By Entertainment Correspondent
In an era shaped by political mistrust and post-austerity cynicism, Line of Duty arrived like a thunderclap — a crime drama that held a mirror up to Britain’s own institutions. First airing on BBC Two in 2012 before moving to BBC One due to overwhelming demand, Jed Mercurio’s masterful creation became more than just a television series; it was a cultural reckoning with power, corruption, and the uneasy grey zones of morality.
At the centre of this storm stood AC-12 — the anti-corruption unit whose mission was as noble as it was fraught: to root out “bent coppers” within the force. The phrase, now immortalised by Superintendent Ted Hastings, became a national mantra. Adrian Dunbar’s portrayal of Hastings — the upright, occasionally pompous but deeply principled commander — gave the show its moral compass. His famous catchphrases, “Mother of God” and “We’re interested in one thing and one thing only: bent coppers,” delivered with Northern Irish gravitas, are now part of British pop folklore.
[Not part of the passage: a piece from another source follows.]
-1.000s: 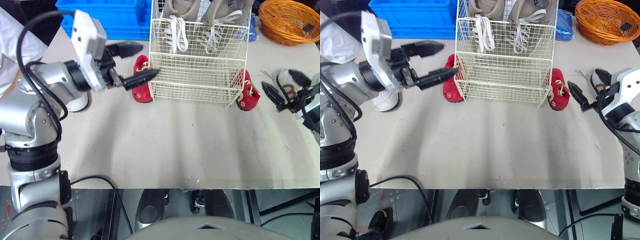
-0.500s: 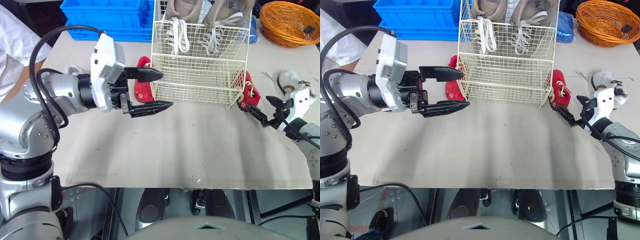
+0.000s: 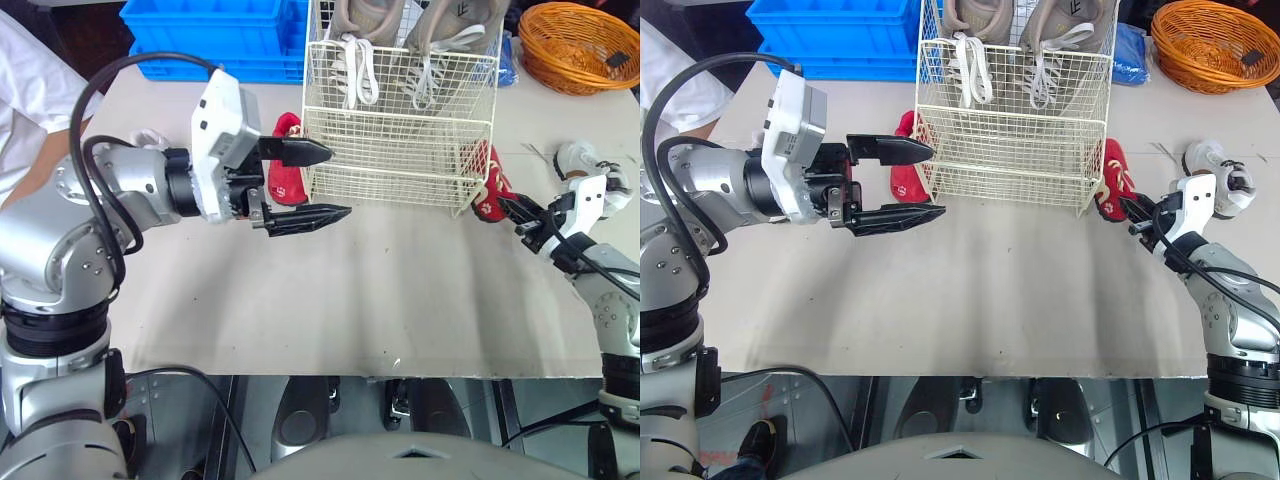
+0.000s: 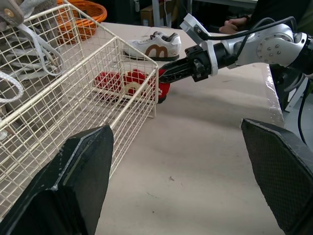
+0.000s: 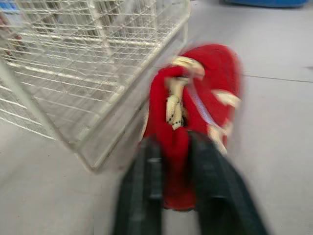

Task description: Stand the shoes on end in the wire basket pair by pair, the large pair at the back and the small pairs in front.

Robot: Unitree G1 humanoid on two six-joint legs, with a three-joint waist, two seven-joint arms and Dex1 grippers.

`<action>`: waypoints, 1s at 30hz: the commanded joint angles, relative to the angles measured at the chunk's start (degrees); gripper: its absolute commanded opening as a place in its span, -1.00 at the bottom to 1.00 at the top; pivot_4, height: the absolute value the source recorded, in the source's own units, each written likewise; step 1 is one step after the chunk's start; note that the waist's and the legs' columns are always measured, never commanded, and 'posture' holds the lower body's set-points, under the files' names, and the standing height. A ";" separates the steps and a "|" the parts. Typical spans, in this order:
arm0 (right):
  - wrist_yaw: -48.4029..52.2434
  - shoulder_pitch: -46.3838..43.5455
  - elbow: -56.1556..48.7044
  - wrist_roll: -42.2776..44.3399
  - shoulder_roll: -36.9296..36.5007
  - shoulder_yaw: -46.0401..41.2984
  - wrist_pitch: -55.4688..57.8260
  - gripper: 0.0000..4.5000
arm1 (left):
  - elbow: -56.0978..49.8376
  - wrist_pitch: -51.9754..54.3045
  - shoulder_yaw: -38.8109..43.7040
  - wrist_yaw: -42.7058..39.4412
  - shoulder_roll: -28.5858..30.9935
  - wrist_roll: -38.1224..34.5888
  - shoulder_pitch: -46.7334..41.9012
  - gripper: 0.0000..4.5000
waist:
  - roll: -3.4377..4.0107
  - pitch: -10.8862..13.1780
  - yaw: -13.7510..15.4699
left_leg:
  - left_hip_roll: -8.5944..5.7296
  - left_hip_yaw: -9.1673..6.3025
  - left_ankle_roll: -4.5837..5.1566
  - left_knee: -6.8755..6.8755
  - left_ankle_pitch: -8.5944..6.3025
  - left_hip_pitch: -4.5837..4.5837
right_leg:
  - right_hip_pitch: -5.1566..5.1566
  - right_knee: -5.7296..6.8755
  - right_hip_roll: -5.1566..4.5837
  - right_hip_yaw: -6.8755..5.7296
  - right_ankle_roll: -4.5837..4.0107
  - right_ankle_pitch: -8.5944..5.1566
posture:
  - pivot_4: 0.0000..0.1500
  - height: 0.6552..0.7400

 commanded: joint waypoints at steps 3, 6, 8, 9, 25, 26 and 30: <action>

Flanking him were Martin Compston’s DS Steve Arnott — driven, upright, yet forever wrestling with the compromises of the job — and Vicky McClure’s DI Kate Fleming, whose calm intellect and fearless integrity provided the soul of the team. Together, the trio became the heartbeat of the series, exposing corruption in a police world that too often mirrors the political and corporate spheres beyond it.
Mercurio’s writing struck a raw nerve with post-financial-crisis Britain: bureaucratic red tape, crumbling trust in authority, and the unending dance between justice and compromise. Each series was built around a self-contained investigation, yet woven with threads of a larger conspiracy — the shadowy network led by the enigmatic “H.”
Guest stars turned in some of the finest performances of their careers: Lennie James as the conflicted DCI Tony Gates; Keeley Hawes as the extraordinary DI Lindsay Denton, whose layered portrayal blurred the lines between victim and villain; Thandiwe Newton’s calculating DCI Roz Huntley; and Stephen Graham’s electrifying John Corbett, whose volatility hid deep tragedy.

By the time the final episode aired, Line of Duty had drawn record-breaking audiences — the BBC’s highest in years — and sparked endless debate across living rooms and social media feeds. Even its polarising finale underscored its power: it wasn’t simply a “whodunnit” but a study of institutional decay, and how ordinary people navigate truth in a system built on half-truths.
For Britain, reeling from scandals and shaken faith in authority, Line of Duty was more than entertainment — it was catharsis. Its legacy lies not just in the millions who watched, but in how it captured the nation’s hunger for accountability, one interrogation at a time.
And as Hastings might remind us, eyes blazing across the glass table:
“There’s only one thing I’m interested in and that is catching bent coppers.”